Investors are always looking for growth in small-cap stocks like Beta Drugs Limited (NSEI:BETA), with a market cap of ₹1.69B. However, an important fact which most ignore is: how financially healthy is the business? Companies operating in the pharmaceuticals industry, even ones that are profitable, tend to be high risk. Assessing first and foremost the financial health is vital. I believe these basic checks tell most of the story you need to know. Nevertheless, I know these factors are very high-level, so I’d encourage you to dig deeper yourself into BETA here.
How does BETA’s operating cash flow stack up against its debt?
Over the past year, BETA has maintained its debt levels at around ₹82.1M – this includes both the current and long-term debt. At this stable level of debt, the current cash and short-term investment levels stands at ₹1.4M for investing into the business. Moreover, BETA has produced cash from operations of ₹30.3M over the same time period, leading to an operating cash to total debt ratio of 36.87%, indicating that BETA’s operating cash is sufficient to cover its debt. This ratio can also be a sign of operational efficiency as an alternative to return on assets. In BETA’s case, it is able to generate 0.37x cash from its debt capital.
Does BETA’s liquid assets cover its short-term commitments?
Looking at BETA’s most recent ₹132.7M liabilities, the company has maintained a safe level of current assets to meet its obligations, with the current ratio last standing at 1.22x. Generally, for pharmaceuticals companies, this is a reasonable ratio since there is a bit of a cash buffer without leaving too much capital in a low-return environment.
Is BETA’s debt level acceptable?
Since total debt levels have outpaced equities, BETA is a highly leveraged company. This is not uncommon for a small-cap company given that debt tends to be lower-cost and at times, more accessible. We can test if BETA’s debt levels are sustainable by measuring interest payments against earnings of a company. Ideally, earnings before interest and tax (EBIT) should cover net interest by at least three times. For BETA, the ratio of 7.92x suggests that interest is appropriately covered, which means that lenders may be less hesitant to lend out more funding as BETA’s high interest coverage is seen as responsible and safe practice.
Next Steps:
Are you a shareholder?
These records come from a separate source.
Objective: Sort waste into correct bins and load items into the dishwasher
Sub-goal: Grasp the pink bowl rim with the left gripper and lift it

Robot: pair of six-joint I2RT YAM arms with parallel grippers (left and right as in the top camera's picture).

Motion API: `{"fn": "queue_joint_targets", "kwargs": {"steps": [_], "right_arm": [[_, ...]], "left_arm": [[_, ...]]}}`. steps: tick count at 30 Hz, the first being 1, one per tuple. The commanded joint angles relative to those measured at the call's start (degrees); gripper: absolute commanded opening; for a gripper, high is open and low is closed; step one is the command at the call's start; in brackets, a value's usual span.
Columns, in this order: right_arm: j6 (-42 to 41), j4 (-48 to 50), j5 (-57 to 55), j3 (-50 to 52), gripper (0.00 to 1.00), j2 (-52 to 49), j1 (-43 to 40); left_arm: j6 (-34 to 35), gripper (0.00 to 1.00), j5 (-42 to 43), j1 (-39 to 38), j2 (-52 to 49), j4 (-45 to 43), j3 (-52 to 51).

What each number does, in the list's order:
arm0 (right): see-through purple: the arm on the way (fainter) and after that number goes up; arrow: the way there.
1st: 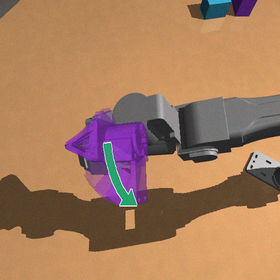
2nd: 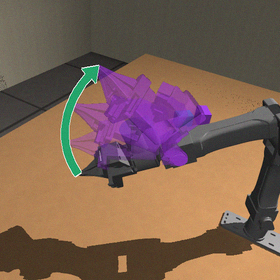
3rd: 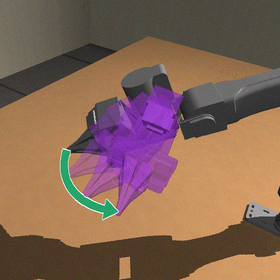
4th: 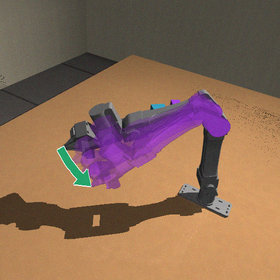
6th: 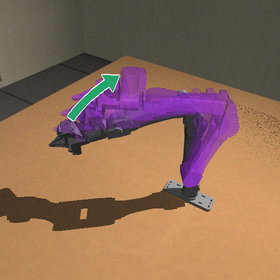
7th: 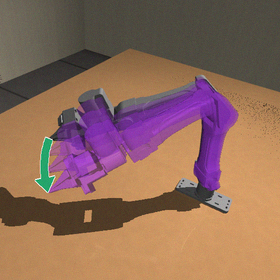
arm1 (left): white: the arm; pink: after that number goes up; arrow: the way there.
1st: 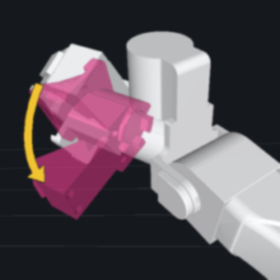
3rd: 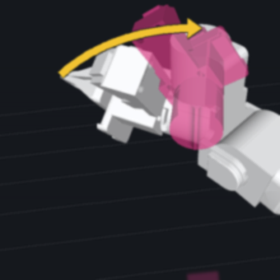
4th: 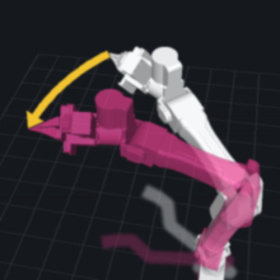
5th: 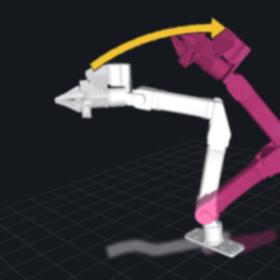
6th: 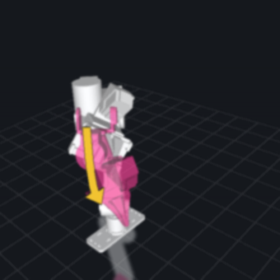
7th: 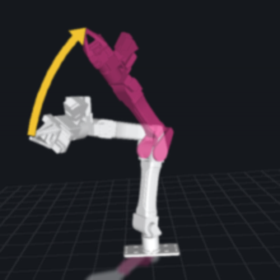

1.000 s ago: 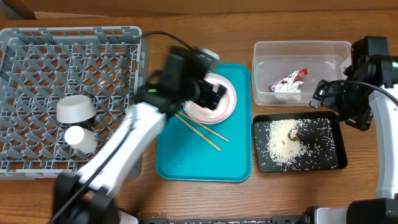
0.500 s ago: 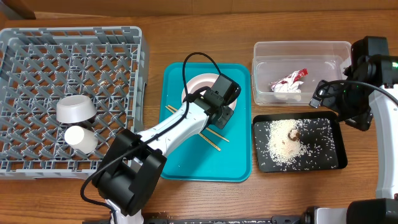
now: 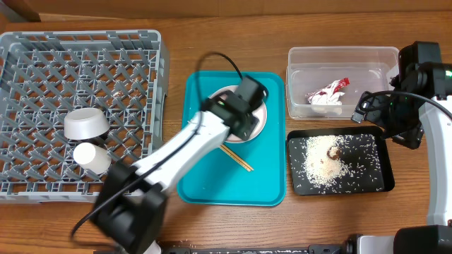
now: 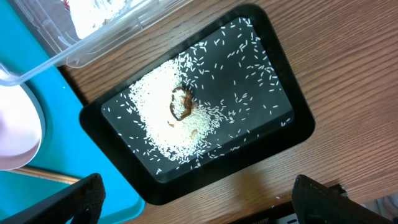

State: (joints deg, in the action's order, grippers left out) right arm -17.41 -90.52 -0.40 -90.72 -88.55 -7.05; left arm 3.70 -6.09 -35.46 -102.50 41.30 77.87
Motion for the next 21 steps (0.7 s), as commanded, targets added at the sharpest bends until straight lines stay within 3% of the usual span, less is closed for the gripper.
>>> {"fn": "queue_joint_targets", "kwargs": {"steps": [1, 5, 10, 16, 21], "right_arm": [[-0.39, 0.15, -0.37, -1.22, 0.98, 0.68, -0.04], [-0.39, 0.15, -0.37, -1.22, 0.98, 0.68, -0.04], [-0.39, 0.13, -0.37, -1.22, 0.98, 0.68, -0.04], [-0.39, 0.13, -0.39, -1.22, 0.98, 0.68, -0.04], [-0.39, 0.11, -0.37, -1.22, 0.98, 0.68, -0.04]], "left_arm": [[-0.11, 0.04, 7.45, 6.84, 10.16, 1.95, 5.27], [-7.39, 0.04, 26.47, 21.35, 14.19, 2.64, 5.29], [-14.51, 0.04, 53.59, 41.88, 11.34, 3.04, 5.25], [-15.54, 0.04, 63.39, 54.12, 5.62, 2.78, 5.25], [-16.61, 0.04, 72.87, 58.97, -0.63, 1.01, 5.25]]}}
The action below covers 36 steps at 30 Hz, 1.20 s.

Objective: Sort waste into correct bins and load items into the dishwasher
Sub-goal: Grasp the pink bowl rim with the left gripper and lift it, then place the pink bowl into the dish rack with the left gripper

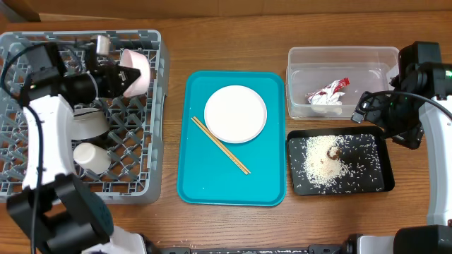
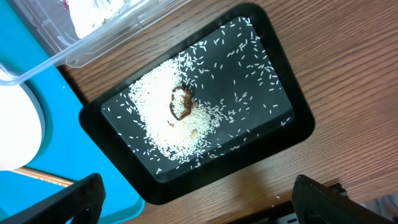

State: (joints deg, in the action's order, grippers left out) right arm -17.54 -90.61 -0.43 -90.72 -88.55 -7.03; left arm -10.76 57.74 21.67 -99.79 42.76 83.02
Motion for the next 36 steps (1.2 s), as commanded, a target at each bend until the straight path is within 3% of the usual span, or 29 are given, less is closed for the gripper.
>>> {"fn": "queue_joint_targets", "kwargs": {"steps": [1, 6, 13, 15, 16, 17, 18, 19, 21, 29, 32, 34, 36], "right_arm": [[-0.26, 0.20, -0.35, -1.22, 0.98, 0.68, -0.07], [-0.26, 0.20, -0.35, -1.22, 0.98, 0.68, -0.07], [-0.26, 0.00, -0.35, -1.22, 0.98, 0.68, -0.07], [-0.26, 0.00, -0.35, -1.22, 0.98, 0.68, -0.07], [-0.28, 0.00, -0.35, -1.22, 0.98, 0.68, -0.07], [-0.26, 0.00, -0.35, -1.22, 0.98, 0.68, -0.07], [-0.28, 0.00, -0.35, -1.22, 0.98, 0.68, -0.07], [-0.26, -0.09, -0.35, -1.22, 0.98, 0.68, -0.07], [-0.26, -0.26, -0.37, -1.22, 0.98, 0.68, -0.07], [-0.07, -0.66, -0.37, -1.22, 0.98, 0.68, -0.07], [-0.07, -0.66, -0.35, -1.22, 0.98, 0.68, -0.07], [-0.07, -0.63, -0.35, -1.22, 0.98, 0.68, -0.07], [-0.07, -0.63, -0.35, -1.22, 0.98, 0.68, -0.07]], "left_arm": [[-2.14, 0.04, 10.36, 2.86, -4.98, -0.66, 0.09], [-2.12, 0.04, 15.87, 5.97, -10.56, -1.33, 0.09], [-2.12, 0.05, 15.37, 14.27, -13.31, 2.69, 0.07], [-2.10, 0.09, 15.34, 17.07, -13.31, 3.61, 0.07], [-2.08, 0.18, 15.37, 17.81, -13.31, 3.89, 0.07], [-2.10, 0.36, 15.37, 19.17, -13.31, 5.20, 0.07], [-2.08, 0.48, 15.41, 19.69, -13.31, 5.88, 0.07], [-2.08, 0.71, 15.89, 20.26, -13.22, 6.62, 0.09], [-2.01, 1.00, 15.78, 20.41, -12.55, 7.19, 0.09], [2.25, 1.00, 4.87, 19.45, 1.16, 8.35, 0.15], [2.71, 1.00, -0.02, 15.02, 9.14, 9.88, 0.15], [3.15, 1.00, -6.38, 10.10, 12.41, 11.63, 0.15], [11.78, 1.00, -21.81, 0.74, 15.02, 16.79, 0.13]]}}
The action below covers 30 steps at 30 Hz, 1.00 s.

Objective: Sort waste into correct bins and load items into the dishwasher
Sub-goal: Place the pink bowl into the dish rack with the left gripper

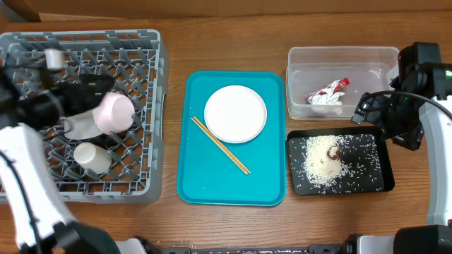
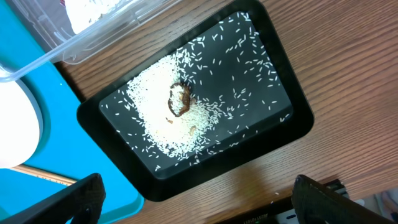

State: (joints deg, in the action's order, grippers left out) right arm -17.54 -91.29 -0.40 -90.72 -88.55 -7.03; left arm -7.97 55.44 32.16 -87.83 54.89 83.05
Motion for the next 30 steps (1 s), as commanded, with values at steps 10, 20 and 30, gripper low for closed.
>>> {"fn": "queue_joint_targets", "kwargs": {"steps": [10, 20, 30], "right_arm": [[-0.07, 0.00, 0.13, -1.22, 1.00, 0.68, -0.07], [-0.07, -0.20, 0.28, -1.22, 1.00, 0.68, -0.07], [-0.07, -0.31, 0.28, -1.22, 1.00, 0.68, -0.07]], "left_arm": [[46.25, 1.00, -45.72, -49.68, -3.34, 6.82, -9.31], [53.90, 0.91, -52.57, -60.72, -19.23, -2.27, -13.31], [53.81, 0.91, -55.69, -60.74, -23.91, 3.26, -13.31]]}}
Although BETA’s debt level is towards the higher end of the spectrum, its cash flow coverage seems adequate to meet obligations which means its debt is being efficiently utilised. Since there is also no concerns around BETA’s liquidity needs, this may be its optimal capital structure for the time being. Moving forward, its financial position may change. You should always be researching market expectations for BETA’s future growth on our free analysis platform.